*Work instruction:*
All entries given below are to be returned word for word.

*Data provided:*
◆ ◆ ◆ ◆ ◆ ◆ ◆

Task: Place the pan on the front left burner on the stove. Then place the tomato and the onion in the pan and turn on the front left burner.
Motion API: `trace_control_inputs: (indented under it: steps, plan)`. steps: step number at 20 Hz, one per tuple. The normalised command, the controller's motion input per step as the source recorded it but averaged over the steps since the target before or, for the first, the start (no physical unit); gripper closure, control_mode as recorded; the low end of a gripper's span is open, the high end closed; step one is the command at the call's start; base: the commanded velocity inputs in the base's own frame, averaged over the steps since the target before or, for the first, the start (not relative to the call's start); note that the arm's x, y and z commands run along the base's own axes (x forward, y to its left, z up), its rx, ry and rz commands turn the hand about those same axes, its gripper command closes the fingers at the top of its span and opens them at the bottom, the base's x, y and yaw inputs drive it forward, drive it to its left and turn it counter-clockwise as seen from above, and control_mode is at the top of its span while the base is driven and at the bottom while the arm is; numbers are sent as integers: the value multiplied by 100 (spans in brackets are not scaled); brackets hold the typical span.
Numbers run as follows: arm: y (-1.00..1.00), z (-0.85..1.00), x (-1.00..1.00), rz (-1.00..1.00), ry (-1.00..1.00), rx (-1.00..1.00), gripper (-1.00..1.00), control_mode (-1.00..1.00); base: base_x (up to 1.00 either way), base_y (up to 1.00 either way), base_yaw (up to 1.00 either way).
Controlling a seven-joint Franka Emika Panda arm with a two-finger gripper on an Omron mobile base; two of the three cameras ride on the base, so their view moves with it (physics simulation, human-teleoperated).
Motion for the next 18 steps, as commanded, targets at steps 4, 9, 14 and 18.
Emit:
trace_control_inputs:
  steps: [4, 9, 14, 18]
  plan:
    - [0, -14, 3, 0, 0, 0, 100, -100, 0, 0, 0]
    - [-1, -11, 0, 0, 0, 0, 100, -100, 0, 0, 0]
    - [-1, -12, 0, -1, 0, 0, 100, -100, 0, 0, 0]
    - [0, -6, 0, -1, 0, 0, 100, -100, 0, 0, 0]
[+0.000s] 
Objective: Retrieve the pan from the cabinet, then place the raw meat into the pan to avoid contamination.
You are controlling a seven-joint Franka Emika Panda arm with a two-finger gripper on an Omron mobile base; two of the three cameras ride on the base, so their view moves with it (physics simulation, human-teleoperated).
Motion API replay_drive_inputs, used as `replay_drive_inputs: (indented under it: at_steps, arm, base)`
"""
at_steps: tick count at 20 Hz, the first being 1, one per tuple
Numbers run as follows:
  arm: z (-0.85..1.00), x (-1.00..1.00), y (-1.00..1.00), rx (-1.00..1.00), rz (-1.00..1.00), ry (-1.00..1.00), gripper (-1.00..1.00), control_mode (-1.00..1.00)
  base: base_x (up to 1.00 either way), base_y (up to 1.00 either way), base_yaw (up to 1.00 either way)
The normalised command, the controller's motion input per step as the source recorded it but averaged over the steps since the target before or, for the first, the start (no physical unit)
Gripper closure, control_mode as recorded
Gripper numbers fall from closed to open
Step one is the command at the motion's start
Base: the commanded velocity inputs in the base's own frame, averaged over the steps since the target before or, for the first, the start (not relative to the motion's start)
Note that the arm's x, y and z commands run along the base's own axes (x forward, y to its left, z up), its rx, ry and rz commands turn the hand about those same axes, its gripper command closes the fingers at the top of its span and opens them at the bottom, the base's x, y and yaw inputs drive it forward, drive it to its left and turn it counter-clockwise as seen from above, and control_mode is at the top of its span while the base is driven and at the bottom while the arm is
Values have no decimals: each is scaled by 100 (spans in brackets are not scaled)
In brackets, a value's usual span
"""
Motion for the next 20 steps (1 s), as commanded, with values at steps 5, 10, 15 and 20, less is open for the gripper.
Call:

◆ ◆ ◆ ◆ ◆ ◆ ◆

*Response to this task:*
Task: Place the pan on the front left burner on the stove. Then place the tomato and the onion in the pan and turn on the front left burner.
Motion API: `trace_control_inputs: (indented under it: steps, plan)`. steps: step number at 20 Hz, one per tuple. The normalised command, the controller's motion input per step as the source recorded it but averaged over the steps since the target before or, for the first, the start (no physical unit); gripper closure, control_mode as recorded; the low end of a gripper's span is open, the high end closed; step one is the command at the call's start; base: the commanded velocity inputs in the base's own frame, averaged over the steps since the target before or, for the first, the start (not relative to the call's start); note that the arm's x, y and z commands run along the base's own axes (x forward, y to its left, z up), its rx, ry and rz commands turn the hand about those same axes, its gripper command closes the fingers at the top of its span and opens them at the bottom, the base's x, y and yaw inputs drive it forward, drive it to its left and turn it counter-clockwise as seen from above, and control_mode is at the top of its span while the base is driven and at the bottom while the arm is; numbers are sent as integers: the value multiplied by 100 (spans in brackets are not scaled); brackets hold the typical span.
Numbers run as follows: arm: y (-1.00..1.00), z (-0.85..1.00), x (-1.00..1.00), rz (-1.00..1.00), ry (-1.00..1.00), rx (-1.00..1.00), gripper (-1.00..1.00), control_mode (-1.00..1.00); base: base_x (up to 1.00 either way), base_y (up to 1.00 either way), base_yaw (up to 1.00 either way).
Controlling a seven-joint Franka Emika Panda arm with a two-finger gripper on an Omron mobile base; two of the three cameras ride on the base, so their view moves with it (physics simulation, human-teleoperated).
Motion for the next 18 steps, as commanded, targets at steps 4, 9, 14 and 18.
Emit:
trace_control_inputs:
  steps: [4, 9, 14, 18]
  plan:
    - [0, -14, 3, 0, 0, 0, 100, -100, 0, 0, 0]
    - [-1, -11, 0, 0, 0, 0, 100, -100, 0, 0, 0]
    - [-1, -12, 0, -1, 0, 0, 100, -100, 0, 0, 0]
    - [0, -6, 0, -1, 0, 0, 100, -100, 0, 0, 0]
[+0.000s] 
Objective: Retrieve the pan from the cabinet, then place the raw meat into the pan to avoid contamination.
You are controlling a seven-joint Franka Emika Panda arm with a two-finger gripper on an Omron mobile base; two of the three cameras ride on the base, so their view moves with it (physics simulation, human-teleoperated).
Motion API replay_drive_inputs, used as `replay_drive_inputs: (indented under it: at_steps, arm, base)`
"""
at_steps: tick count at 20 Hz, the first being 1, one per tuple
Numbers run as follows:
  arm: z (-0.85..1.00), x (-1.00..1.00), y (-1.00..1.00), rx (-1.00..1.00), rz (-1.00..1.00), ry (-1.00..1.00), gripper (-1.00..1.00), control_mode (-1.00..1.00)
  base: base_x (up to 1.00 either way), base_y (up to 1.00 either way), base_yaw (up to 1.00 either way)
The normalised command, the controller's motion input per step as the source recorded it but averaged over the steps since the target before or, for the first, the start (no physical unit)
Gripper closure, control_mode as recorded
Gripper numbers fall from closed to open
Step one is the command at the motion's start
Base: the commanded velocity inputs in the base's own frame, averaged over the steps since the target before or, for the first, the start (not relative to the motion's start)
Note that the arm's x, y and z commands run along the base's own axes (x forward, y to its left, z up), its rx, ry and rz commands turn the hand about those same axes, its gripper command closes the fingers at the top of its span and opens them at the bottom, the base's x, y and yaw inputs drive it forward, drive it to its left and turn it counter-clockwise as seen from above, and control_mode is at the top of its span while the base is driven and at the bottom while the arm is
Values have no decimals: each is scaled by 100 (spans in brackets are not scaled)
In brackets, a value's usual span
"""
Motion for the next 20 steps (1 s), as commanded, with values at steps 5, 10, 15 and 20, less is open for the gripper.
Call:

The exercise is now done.